A total of 22 studies (10 randomized controlled trials, 3 open-label extension studies, and 9 observational studies) were identified. There were 3 broad categories of SU reporting: percentage at target SU, mean SU, and change in SU. A median of 2 (range 1-3) categories were reported across all studies. The most common method of reporting SU was percentage at target in 17/22 (77.3%) studies, with all studies reporting a target of SU < 6 mg/dl. There were 12/22 (54.5%) studies reporting mean SU at some time after study entry, with 7 (58.3%) of these reporting at more than just the final study visit. Two ways of reporting gout flares were identified: mean flare rate and percentage of participants with flares. There was variability in time periods over which flares rates were reported.
There is inconsistent reporting of SU and flares in gout studies. Reporting the percentage of participants who achieve a target SU reflects international treatment guidelines. SU should also be reported as a continuous variable with a relevant central and dispersion estimate. Gout flares should be reported as both percentage of participants and mean flare rates at each timepoint.
描述临床试验中血清尿酸(SU)和痛风发作的报告方式,并提出最低报告要求。
这一分析是作为一项旨在验证 SU 作为痛风生物标志物的系统评价的一部分进行的。通过两名审阅者从每项研究中提取 SU 和发作的报告方式。

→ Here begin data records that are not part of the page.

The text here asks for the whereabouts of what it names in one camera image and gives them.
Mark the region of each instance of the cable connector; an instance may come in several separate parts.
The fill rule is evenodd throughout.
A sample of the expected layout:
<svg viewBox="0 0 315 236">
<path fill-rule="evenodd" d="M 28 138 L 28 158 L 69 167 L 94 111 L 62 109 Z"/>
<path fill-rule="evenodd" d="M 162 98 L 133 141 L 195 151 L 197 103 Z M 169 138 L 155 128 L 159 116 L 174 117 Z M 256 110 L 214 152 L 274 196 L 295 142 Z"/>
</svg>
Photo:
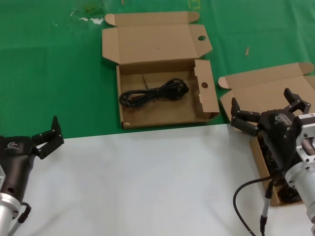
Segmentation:
<svg viewBox="0 0 315 236">
<path fill-rule="evenodd" d="M 262 235 L 265 234 L 265 225 L 267 224 L 267 219 L 267 216 L 260 216 L 260 231 Z"/>
<path fill-rule="evenodd" d="M 270 181 L 266 189 L 264 208 L 262 209 L 262 214 L 260 217 L 260 231 L 262 235 L 265 235 L 265 225 L 267 224 L 267 219 L 268 219 L 267 215 L 268 215 L 270 200 L 272 198 L 273 187 L 274 187 L 274 182 Z"/>
</svg>

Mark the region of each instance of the hole in box flap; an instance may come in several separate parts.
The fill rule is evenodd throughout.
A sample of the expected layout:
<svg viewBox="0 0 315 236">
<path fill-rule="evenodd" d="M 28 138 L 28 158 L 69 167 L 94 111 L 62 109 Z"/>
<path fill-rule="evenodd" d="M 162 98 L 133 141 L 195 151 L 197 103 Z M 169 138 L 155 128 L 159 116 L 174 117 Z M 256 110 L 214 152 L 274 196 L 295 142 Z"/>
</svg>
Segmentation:
<svg viewBox="0 0 315 236">
<path fill-rule="evenodd" d="M 206 36 L 201 35 L 201 36 L 198 37 L 198 40 L 199 41 L 204 41 L 206 38 L 207 38 Z"/>
<path fill-rule="evenodd" d="M 201 86 L 206 89 L 208 87 L 208 84 L 206 82 L 202 82 Z"/>
</svg>

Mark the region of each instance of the black cable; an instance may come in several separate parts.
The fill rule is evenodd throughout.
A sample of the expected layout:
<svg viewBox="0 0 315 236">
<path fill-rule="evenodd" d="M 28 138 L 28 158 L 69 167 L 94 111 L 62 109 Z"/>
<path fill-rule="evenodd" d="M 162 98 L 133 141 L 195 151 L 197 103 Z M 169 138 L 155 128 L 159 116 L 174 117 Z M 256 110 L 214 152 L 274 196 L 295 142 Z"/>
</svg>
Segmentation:
<svg viewBox="0 0 315 236">
<path fill-rule="evenodd" d="M 18 222 L 20 224 L 23 224 L 24 221 L 26 221 L 26 219 L 28 218 L 32 208 L 31 208 L 31 206 L 28 203 L 22 203 L 21 205 L 26 207 L 24 212 L 18 218 Z"/>
<path fill-rule="evenodd" d="M 281 199 L 281 201 L 285 203 L 295 203 L 301 200 L 301 197 L 297 190 L 291 188 L 288 184 L 286 184 L 279 190 L 278 196 Z"/>
<path fill-rule="evenodd" d="M 234 193 L 234 196 L 233 196 L 233 206 L 234 206 L 234 209 L 235 209 L 235 212 L 236 214 L 238 215 L 238 217 L 240 218 L 241 222 L 243 223 L 243 225 L 246 227 L 246 229 L 250 232 L 250 234 L 252 236 L 256 236 L 253 231 L 250 229 L 250 227 L 246 224 L 245 220 L 242 218 L 241 214 L 239 213 L 238 209 L 237 209 L 237 206 L 236 206 L 236 197 L 237 197 L 237 194 L 246 186 L 248 185 L 251 185 L 253 183 L 259 183 L 259 182 L 263 182 L 263 181 L 266 181 L 266 180 L 270 180 L 272 177 L 271 176 L 268 176 L 268 177 L 265 177 L 265 178 L 258 178 L 258 179 L 254 179 L 252 181 L 249 181 L 247 183 L 244 183 L 242 184 Z"/>
<path fill-rule="evenodd" d="M 181 99 L 189 91 L 188 86 L 182 79 L 171 79 L 159 88 L 130 90 L 123 92 L 119 102 L 126 107 L 141 107 L 147 102 L 160 98 L 170 100 Z"/>
<path fill-rule="evenodd" d="M 272 178 L 274 178 L 272 180 L 272 183 L 274 183 L 277 179 L 276 177 L 279 177 L 281 176 L 282 172 L 287 170 L 290 166 L 291 166 L 291 163 L 293 162 L 294 160 L 294 157 L 295 157 L 295 153 L 290 157 L 289 161 L 288 161 L 288 164 L 287 166 L 284 166 L 282 169 L 279 169 L 277 173 L 274 173 L 272 174 L 271 176 L 268 176 L 268 177 L 264 177 L 264 178 L 258 178 L 258 179 L 254 179 L 252 181 L 249 181 L 247 183 L 244 183 L 242 184 L 234 193 L 234 196 L 233 196 L 233 206 L 234 206 L 234 209 L 235 209 L 235 212 L 236 214 L 238 215 L 238 217 L 240 218 L 241 222 L 243 223 L 243 225 L 246 227 L 246 229 L 250 232 L 250 234 L 252 236 L 256 236 L 253 231 L 250 229 L 250 227 L 246 224 L 246 222 L 244 221 L 244 219 L 242 218 L 241 214 L 239 213 L 237 207 L 236 207 L 236 197 L 237 197 L 237 194 L 246 186 L 250 185 L 250 184 L 253 184 L 253 183 L 259 183 L 259 182 L 263 182 L 263 181 L 266 181 L 266 180 L 270 180 Z"/>
</svg>

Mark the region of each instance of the small debris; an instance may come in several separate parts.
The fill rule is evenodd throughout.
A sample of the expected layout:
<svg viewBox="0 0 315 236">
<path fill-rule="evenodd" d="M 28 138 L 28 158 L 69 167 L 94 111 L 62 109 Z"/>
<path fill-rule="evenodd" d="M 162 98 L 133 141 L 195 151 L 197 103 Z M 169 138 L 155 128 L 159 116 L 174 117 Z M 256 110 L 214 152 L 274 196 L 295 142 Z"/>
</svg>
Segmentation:
<svg viewBox="0 0 315 236">
<path fill-rule="evenodd" d="M 103 22 L 103 18 L 90 18 L 91 21 L 93 21 L 94 24 L 100 25 Z"/>
<path fill-rule="evenodd" d="M 247 47 L 246 52 L 245 52 L 245 55 L 248 56 L 248 53 L 249 53 L 249 52 L 250 52 L 250 48 Z"/>
</svg>

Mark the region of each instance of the black charging cable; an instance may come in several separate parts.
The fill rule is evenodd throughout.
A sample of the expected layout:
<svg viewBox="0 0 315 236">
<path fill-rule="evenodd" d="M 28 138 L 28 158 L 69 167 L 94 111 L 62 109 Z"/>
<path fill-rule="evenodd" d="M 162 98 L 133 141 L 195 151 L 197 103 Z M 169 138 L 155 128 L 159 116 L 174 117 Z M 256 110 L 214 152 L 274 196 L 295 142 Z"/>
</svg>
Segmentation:
<svg viewBox="0 0 315 236">
<path fill-rule="evenodd" d="M 291 188 L 288 184 L 279 190 L 278 196 L 285 203 L 296 203 L 301 200 L 298 191 L 295 188 Z"/>
<path fill-rule="evenodd" d="M 261 235 L 262 236 L 265 236 L 265 225 L 267 223 L 267 213 L 268 213 L 268 208 L 269 208 L 269 203 L 270 203 L 270 200 L 268 201 L 268 207 L 267 209 L 265 209 L 265 205 L 266 205 L 266 198 L 269 198 L 271 199 L 272 197 L 272 189 L 273 189 L 273 186 L 274 186 L 274 182 L 282 177 L 282 172 L 284 170 L 287 170 L 290 166 L 291 166 L 291 163 L 293 162 L 294 160 L 294 154 L 289 158 L 289 161 L 288 161 L 288 164 L 287 166 L 284 166 L 283 168 L 281 169 L 278 169 L 277 173 L 274 173 L 272 174 L 271 176 L 268 176 L 268 177 L 264 177 L 264 178 L 258 178 L 258 179 L 254 179 L 252 181 L 249 181 L 247 183 L 244 183 L 242 184 L 238 189 L 236 189 L 235 193 L 234 193 L 234 196 L 233 196 L 233 206 L 234 206 L 234 209 L 235 209 L 235 212 L 236 214 L 238 215 L 238 217 L 240 218 L 241 222 L 243 223 L 243 225 L 245 226 L 245 228 L 250 232 L 250 234 L 252 236 L 256 236 L 254 234 L 254 232 L 250 229 L 250 227 L 246 224 L 245 220 L 242 218 L 240 212 L 238 211 L 237 209 L 237 206 L 236 206 L 236 197 L 238 195 L 238 193 L 246 186 L 248 185 L 251 185 L 253 183 L 259 183 L 259 182 L 264 182 L 264 181 L 267 181 L 267 180 L 270 180 L 272 179 L 272 181 L 269 182 L 268 184 L 268 187 L 266 189 L 266 192 L 265 192 L 265 203 L 264 203 L 264 209 L 263 209 L 263 213 L 262 213 L 262 216 L 260 217 L 260 230 L 261 230 Z"/>
<path fill-rule="evenodd" d="M 171 79 L 159 88 L 130 90 L 123 92 L 119 102 L 125 107 L 141 107 L 149 101 L 167 98 L 170 100 L 181 99 L 189 91 L 182 79 Z"/>
</svg>

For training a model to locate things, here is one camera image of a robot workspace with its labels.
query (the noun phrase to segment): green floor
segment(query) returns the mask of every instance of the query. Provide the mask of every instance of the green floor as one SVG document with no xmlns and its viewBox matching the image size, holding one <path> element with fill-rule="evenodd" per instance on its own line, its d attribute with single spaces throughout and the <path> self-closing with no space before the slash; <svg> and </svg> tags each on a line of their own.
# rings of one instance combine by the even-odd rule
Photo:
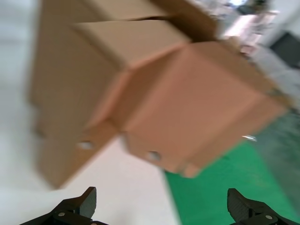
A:
<svg viewBox="0 0 300 225">
<path fill-rule="evenodd" d="M 183 225 L 229 225 L 228 188 L 266 202 L 280 215 L 299 221 L 294 208 L 262 157 L 248 142 L 241 143 L 194 179 L 166 173 Z"/>
</svg>

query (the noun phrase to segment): floor
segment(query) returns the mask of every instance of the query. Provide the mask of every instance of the floor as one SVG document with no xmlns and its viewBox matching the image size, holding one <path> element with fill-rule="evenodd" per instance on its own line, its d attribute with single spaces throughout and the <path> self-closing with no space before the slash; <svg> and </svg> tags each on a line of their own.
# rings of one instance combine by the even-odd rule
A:
<svg viewBox="0 0 300 225">
<path fill-rule="evenodd" d="M 21 224 L 95 186 L 95 220 L 110 225 L 177 225 L 163 173 L 128 155 L 119 138 L 62 190 L 51 190 L 36 172 L 39 139 L 32 132 L 35 112 L 26 93 L 37 2 L 0 0 L 1 223 Z"/>
</svg>

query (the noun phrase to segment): cardboard box
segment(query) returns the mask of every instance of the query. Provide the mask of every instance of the cardboard box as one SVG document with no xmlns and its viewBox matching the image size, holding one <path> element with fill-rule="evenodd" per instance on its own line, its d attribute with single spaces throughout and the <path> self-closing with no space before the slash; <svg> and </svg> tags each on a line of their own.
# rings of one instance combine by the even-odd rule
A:
<svg viewBox="0 0 300 225">
<path fill-rule="evenodd" d="M 285 111 L 215 40 L 216 21 L 185 0 L 150 1 L 44 0 L 31 98 L 54 186 L 119 132 L 133 155 L 193 176 Z"/>
<path fill-rule="evenodd" d="M 57 56 L 60 63 L 52 70 L 55 91 L 41 112 L 47 120 L 39 168 L 57 187 L 116 135 L 107 119 L 131 77 L 140 71 L 155 75 L 167 66 L 169 54 L 189 43 L 159 20 L 82 23 L 69 29 L 65 38 Z M 106 138 L 103 127 L 111 130 Z M 94 128 L 98 137 L 89 135 L 95 134 Z M 75 151 L 82 142 L 95 147 L 90 153 Z"/>
<path fill-rule="evenodd" d="M 175 58 L 147 91 L 133 77 L 111 115 L 129 151 L 144 160 L 193 176 L 286 111 L 244 81 L 246 66 L 233 68 L 236 55 L 218 42 L 189 45 Z"/>
<path fill-rule="evenodd" d="M 146 0 L 43 0 L 30 98 L 40 107 L 55 91 L 52 78 L 62 46 L 73 23 L 165 18 L 167 14 Z"/>
</svg>

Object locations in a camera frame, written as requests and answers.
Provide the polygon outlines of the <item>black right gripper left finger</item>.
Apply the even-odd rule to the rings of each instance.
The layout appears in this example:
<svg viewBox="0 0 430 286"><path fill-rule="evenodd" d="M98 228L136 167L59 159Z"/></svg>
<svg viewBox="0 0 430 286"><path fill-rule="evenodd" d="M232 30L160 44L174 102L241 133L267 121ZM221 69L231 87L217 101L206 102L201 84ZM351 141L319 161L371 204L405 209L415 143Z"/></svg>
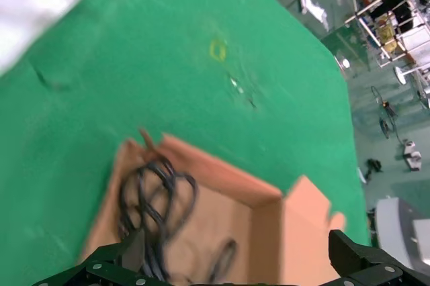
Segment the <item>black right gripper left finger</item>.
<svg viewBox="0 0 430 286"><path fill-rule="evenodd" d="M144 233L133 232L123 241L100 246L81 264L34 284L43 285L145 285L138 266L144 255Z"/></svg>

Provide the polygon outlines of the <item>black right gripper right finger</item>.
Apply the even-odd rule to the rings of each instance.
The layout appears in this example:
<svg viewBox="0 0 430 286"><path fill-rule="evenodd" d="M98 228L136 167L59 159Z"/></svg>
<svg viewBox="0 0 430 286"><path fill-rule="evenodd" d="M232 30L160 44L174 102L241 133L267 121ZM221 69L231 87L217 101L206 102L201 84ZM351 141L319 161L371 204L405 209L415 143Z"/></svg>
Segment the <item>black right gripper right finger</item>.
<svg viewBox="0 0 430 286"><path fill-rule="evenodd" d="M339 278L324 286L429 286L429 276L382 249L355 243L340 230L329 232L329 259Z"/></svg>

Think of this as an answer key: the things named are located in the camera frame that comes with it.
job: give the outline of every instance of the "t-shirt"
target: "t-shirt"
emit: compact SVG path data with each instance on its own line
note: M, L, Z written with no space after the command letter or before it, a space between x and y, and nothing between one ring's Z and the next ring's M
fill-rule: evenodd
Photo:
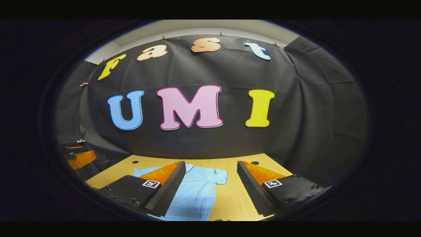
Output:
M134 176L139 177L159 168L134 169ZM156 218L164 221L207 221L215 202L215 185L225 184L227 178L226 170L186 164L186 174L167 214Z

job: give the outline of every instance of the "blue letter u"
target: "blue letter u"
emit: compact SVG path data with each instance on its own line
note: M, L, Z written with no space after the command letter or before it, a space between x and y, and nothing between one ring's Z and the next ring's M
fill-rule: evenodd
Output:
M140 98L143 96L143 91L133 91L127 94L127 98L131 102L133 117L131 120L124 120L121 115L120 102L123 100L121 95L116 95L108 99L109 110L111 112L112 122L116 127L122 130L133 130L142 124L142 107Z

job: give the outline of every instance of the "wooden table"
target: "wooden table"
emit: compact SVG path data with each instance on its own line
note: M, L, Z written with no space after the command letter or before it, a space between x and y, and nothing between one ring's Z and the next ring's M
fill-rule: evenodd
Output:
M257 161L259 162L259 166L263 168L285 176L292 175L291 172L265 154L222 159L167 159L132 155L95 175L87 183L92 187L100 189L125 175L134 175L134 168L142 170L150 167L160 167L180 160L197 167L223 169L228 172L226 184L216 184L216 198L209 216L209 221L218 219L224 221L258 221L267 218L259 215L254 208L237 174L238 161Z

共确定了 22 项研究(10 项随机对照试验、3 项开放标签扩展研究和 9 项观察性研究)。SU 的报告有 3 种广泛的类别:目标 SU 的百分比、SU 的平均值和 SU 的变化。所有研究均报告 SU 目标值<6mg/dl,中位数为 2(范围 1-3)个类别。最常见的报告 SU 的方法是在 17/22(77.3%)项研究中报告目标 SU 的百分比,在所有研究中,有 7(58.3%)项研究报告了除最后一次研究访问之外的其他时间点的 SU 平均值。有 12/22(54.5%)项研究报告了某些时间点的 SU 平均值,其中 7(58.3%)项研究报告了除最后一次研究访问之外的其他时间点的 SU 平均值。报告痛风发作的有两种方式:平均发作率和有发作的参与者百分比。报告发作率的时间段存在差异。
痛风研究中对 SU 和发作的报告不一致。报告达到 SU 目标的参与者百分比反映了国际治疗指南。SU 还应作为连续变量报告,包括相关的中心和离散估计值。痛风发作应分别以每个时间点的参与者百分比和平均发作率报告。